■ TASK TO CARRY OUT:
Give back exactly the lines of the data below, starting with the line that has "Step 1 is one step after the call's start" and going on through the line that has "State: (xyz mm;".

Entries taken from a collection:
---*---

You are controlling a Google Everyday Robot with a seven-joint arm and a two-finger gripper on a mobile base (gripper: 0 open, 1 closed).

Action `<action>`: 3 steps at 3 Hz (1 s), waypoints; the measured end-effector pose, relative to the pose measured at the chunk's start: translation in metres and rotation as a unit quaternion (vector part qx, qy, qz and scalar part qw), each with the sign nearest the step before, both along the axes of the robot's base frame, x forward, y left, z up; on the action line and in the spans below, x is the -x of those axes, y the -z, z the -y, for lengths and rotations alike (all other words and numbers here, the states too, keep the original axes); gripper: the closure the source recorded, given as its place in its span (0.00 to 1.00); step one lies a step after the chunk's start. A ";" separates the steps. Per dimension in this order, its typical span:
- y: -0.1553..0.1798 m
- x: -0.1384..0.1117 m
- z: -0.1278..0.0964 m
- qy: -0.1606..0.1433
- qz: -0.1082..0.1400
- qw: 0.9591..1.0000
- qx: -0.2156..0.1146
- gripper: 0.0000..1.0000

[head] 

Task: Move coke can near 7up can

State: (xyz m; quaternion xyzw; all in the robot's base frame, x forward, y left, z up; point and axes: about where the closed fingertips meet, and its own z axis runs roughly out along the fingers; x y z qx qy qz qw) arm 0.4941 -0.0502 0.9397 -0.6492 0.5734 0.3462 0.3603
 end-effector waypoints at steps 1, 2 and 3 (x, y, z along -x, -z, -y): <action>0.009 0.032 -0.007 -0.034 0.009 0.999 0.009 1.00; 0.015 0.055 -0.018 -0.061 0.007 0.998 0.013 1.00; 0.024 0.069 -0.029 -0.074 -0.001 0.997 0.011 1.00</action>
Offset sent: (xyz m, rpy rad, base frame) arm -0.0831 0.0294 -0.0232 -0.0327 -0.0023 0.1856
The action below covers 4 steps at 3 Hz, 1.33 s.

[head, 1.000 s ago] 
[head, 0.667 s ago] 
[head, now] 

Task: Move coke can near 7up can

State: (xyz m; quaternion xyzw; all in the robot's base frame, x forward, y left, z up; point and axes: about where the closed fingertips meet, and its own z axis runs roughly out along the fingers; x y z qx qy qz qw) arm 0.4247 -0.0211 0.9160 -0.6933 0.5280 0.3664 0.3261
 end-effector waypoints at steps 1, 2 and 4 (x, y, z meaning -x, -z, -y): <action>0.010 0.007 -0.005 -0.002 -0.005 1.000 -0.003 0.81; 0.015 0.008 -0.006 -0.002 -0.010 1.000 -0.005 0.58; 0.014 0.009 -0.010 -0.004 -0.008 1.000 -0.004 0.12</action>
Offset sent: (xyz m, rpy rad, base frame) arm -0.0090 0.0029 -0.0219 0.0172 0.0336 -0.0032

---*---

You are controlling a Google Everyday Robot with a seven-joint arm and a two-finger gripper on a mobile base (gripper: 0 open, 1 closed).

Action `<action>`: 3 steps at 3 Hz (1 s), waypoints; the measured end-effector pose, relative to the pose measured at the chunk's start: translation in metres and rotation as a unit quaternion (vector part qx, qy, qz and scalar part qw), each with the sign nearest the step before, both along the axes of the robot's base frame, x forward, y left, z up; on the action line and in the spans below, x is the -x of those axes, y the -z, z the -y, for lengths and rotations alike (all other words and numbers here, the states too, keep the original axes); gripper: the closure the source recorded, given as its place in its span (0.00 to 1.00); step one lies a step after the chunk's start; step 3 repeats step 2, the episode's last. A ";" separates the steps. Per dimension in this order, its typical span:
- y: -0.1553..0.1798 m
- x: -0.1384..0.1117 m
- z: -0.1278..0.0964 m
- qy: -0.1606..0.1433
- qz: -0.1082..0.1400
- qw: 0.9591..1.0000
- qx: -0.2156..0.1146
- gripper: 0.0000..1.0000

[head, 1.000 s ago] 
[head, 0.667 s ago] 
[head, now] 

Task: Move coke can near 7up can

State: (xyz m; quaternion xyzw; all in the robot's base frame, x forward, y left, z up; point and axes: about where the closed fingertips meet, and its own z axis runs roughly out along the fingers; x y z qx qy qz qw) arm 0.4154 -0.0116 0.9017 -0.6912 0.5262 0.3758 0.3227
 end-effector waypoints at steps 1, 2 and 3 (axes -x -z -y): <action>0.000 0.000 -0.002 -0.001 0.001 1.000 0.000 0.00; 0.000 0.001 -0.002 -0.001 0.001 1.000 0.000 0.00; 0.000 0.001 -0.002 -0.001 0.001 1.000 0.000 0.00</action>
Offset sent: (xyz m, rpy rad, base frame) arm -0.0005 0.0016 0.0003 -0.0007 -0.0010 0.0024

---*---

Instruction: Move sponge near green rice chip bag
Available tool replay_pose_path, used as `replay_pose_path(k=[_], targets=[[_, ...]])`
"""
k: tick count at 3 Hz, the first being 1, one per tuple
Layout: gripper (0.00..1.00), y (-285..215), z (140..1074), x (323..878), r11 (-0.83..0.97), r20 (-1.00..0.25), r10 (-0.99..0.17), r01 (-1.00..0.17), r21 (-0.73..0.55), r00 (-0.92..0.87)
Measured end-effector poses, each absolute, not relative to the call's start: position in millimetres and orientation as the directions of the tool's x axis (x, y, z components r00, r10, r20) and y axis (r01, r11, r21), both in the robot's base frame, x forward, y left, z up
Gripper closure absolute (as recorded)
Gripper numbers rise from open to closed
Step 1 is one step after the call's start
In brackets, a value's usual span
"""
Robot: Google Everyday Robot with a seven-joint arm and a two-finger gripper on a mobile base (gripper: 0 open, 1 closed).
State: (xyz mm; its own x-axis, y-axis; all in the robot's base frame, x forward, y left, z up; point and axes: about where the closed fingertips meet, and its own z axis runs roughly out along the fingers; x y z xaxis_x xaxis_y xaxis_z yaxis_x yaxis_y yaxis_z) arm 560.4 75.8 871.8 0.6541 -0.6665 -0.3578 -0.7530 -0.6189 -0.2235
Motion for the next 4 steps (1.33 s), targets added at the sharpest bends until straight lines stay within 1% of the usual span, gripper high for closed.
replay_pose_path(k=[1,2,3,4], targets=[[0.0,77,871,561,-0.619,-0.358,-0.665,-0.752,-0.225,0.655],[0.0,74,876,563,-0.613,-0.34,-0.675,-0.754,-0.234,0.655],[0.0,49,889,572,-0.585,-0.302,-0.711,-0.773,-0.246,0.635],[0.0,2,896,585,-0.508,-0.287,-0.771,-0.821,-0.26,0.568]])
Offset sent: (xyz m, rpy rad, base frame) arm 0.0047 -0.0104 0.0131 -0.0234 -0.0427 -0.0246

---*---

■ RESULT:
Step 1 is one step after the call's start
In brackets, a value's usual span
"""
Robot: Google Everyday Robot with a seven-joint arm and a two-finger gripper on a mobile base (gripper: 0 open, 1 closed).
State: (xyz mm; its own x-axis, y-axis; all in the robot's base frame, x forward, y left, z up; point and axes: about where the closed fingertips meet, and its own z axis runs roughly out along the fingers; x y z xaxis_x xaxis_y xaxis_z yaxis_x yaxis_y yaxis_z) arm 560.4 75.8 871.8 0.6541 -0.6665 -0.3578 -0.7530 -0.6189 -0.2235

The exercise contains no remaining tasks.